Ford’s newspaper, which republished The Protocols of the Elders of Zion, was also given away in the company’s car showrooms, helping to spread its antisemitic bile nationwide. As Hasia Diner, a professor of American Jewish history, has suggested, Ford’s ability to capture national attention made his activities especially pernicious. “Pretty much anything Henry Ford did was news.”

Thankfully, however, the businessman was unable to turn his celebrity into political power: standing as a Democrat, he narrowly lost a US Senate bid in 1918; six years later, he mounted an ill-fated bid for the Republican party’s presidential nomination. Like Lindbergh, however, Ford was able to console himself with Hitler’s heartfelt appreciation for his efforts: in 1938, he, too, was awarded the Commander Cross of the Order of the German Eagle.

Another fan of Lindbergh was Father Charles Couglin, whose weekly radio broadcasts were said to have attracted a listenership of 30 million during the late 1920s and 1930s.

Initially a strong supporter of Franklin Roosevelt, the “radio priest” turned against the president, denouncing him as the unlikely tool of corporate moguls and Communist revolutionaries, and founding the National Union for Social Justice to campaign against him.

After Mr Roosevelt’s re-election, Couglin launched the magazine Social Justice (which featured Lindbergh on its front cover). While he continued to peddle his economically populist message, the evils of “Soviet-loving Jews” and the virtues of isolationism — depicted as the need for “less care for internationalism and more concern for national prosperity” — now became his principal targets.

Couglin showed that economic populism and antisemitism were occasionally comfortable bedfellows. This was most evident during the late 19th century when, facing economic difficulties, rural America felt its power was waning as immigration surged and cities grew.

Aiming to capitalise on popular anger, the Democrats’ 1896 presidential candidate, William Jennings Bryan, skillfully deployed coded antisemitic language.

His most famous speech of the campaign used the imagery of Christ’s crucifixion — “you shall not press down upon the brow of labour this crown of thorns … you shall not crucify mankind upon a cross of gold” — to link Jewish financiers to the plight of American farmers.

While mainstream conservatism went to considerable lengths to snuff out antisemitism in the post-war years, it continued to linger on its extreme fringes, especially among groups such as the Liberty Lobby which attempted to resist the civil rights movement in the 1960s. The presence of many Jews in the struggle to end segregation simply confirmed the far right’s view of an unholy alliance of Communists, Jews, blacks and “limousine liberals” hell-bent on the destruction of “white civilization”.

Even without the explicit appeals to Jew-hate, it is possible to see, given the various guises in which American antisemitism has emerged, why antisemites were drawn to Mr Trump. His economic populism, which promised to restore a better, by-gone age, recalled that of Jennings Bryan, while his neo-isolationist foreign policy appropriated Lindbergh’s slogan of “America First”.

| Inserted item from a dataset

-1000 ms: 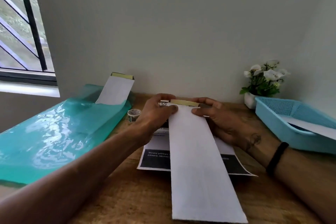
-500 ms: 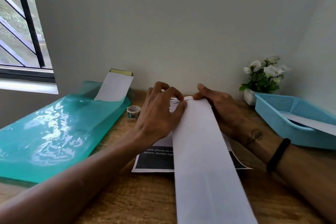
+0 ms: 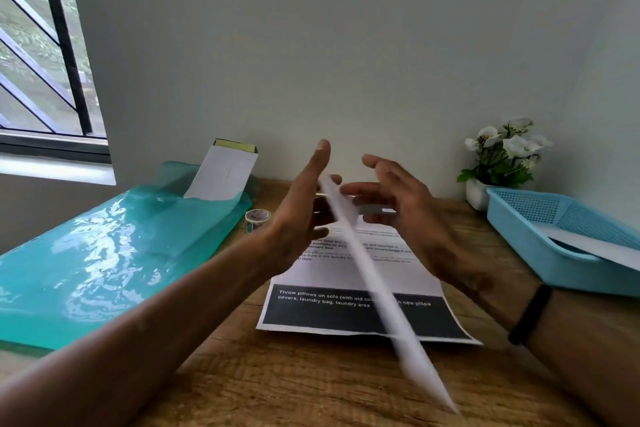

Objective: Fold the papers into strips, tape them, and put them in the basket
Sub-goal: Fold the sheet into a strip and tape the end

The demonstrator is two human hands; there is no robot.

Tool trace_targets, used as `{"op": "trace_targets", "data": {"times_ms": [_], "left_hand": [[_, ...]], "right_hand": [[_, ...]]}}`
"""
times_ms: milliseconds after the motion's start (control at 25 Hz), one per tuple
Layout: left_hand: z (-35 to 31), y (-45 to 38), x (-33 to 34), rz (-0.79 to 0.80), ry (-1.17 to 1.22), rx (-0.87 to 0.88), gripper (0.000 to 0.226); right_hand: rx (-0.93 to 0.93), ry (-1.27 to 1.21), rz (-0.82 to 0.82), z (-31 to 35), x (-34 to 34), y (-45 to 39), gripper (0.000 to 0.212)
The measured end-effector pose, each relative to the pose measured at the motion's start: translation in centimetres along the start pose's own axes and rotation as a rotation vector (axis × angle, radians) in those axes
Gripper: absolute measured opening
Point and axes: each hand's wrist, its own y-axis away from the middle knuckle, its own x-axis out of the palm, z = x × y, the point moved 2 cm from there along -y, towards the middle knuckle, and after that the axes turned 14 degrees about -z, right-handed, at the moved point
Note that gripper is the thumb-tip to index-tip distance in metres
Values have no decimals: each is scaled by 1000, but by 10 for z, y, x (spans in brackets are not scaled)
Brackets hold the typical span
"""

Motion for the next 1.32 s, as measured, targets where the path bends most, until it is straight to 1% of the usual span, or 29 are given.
{"op": "trace_targets", "data": {"times_ms": [80,120,160,200,240,320,400,480,560,720,800,880,960,1000,1040,1080,1120,1160,1200,1240,1280,1320], "left_hand": [[0,2,-1,83,101,-83,75],[2,3,0,102,110,-92,64],[4,3,1,87,96,-81,49],[7,1,2,33,69,-60,34],[10,0,2,-24,37,-33,24],[16,-4,0,-109,-30,43,18],[19,-8,-5,-128,-144,144,8],[19,-8,-10,-137,-227,219,9],[14,-10,-14,-160,-218,254,14],[6,-14,-20,-192,-153,229,10],[7,-20,-25,-223,-143,230,7],[5,-25,-30,-295,-65,247,7],[1,-27,-37,-365,6,230,8],[-2,-27,-42,-388,20,212,9],[-8,-29,-46,-398,32,199,14],[-14,-30,-50,-403,40,210,20],[-20,-33,-57,-432,8,275,26],[-27,-36,-64,-494,-125,402,32],[-34,-39,-72,-568,-338,560,36],[-42,-39,-79,-608,-572,696,40],[-48,-39,-85,-592,-789,761,43],[-51,-42,-90,-501,-951,726,48]], "right_hand": [[-152,202,-2,-5,-1,2,27],[-214,278,-14,-7,-1,4,22],[-257,333,-38,-9,-2,5,18],[-261,342,-76,-11,-3,6,15],[-228,314,-121,-14,-5,5,12],[-82,197,-178,-20,-8,4,13],[50,94,-183,-24,-10,1,19],[104,67,-193,-25,-13,-2,21],[156,-11,-209,-24,-16,-6,20],[353,-229,-205,-26,-17,-11,11],[407,-268,-131,-24,-16,-9,16],[460,-234,38,-16,-19,-5,31],[493,-172,204,-8,-24,-2,40],[486,-152,237,-6,-27,-2,43],[467,-146,218,-7,-30,-6,47],[447,-155,163,-8,-32,-10,49],[440,-172,98,-10,-35,-15,51],[448,-188,47,-13,-38,-17,50],[467,-195,15,-17,-40,-18,47],[490,-188,-9,-21,-42,-19,42],[503,-163,-31,-24,-44,-17,36],[498,-123,-61,-27,-45,-16,33]]}}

Mr Trump’s mastery of social media allowed him to communicate directly with his “little guy” supporters in a manner which would have made Father Couglin proud. And that those who remain uncomfortable with the advances made by black America over the past half-century — epitomised by Barack Obama’s election as president — should have been drawn to the man who was the most vocal spokesman of the racist “birther movement” is obvious.

Finally, of course, as Salon writer Arthur Chu argued last year, comparisons between Mr Trump and Ford spring easily to mind: men whose personal brand was more important than their fleeting party labels, whose riches freed them to spout bigotry dressed as “straight-talking”, and who managed, despite their great wealth, to present themselves as outsiders. Ford, however, only managed to set foot in the Oval Office as a visitor.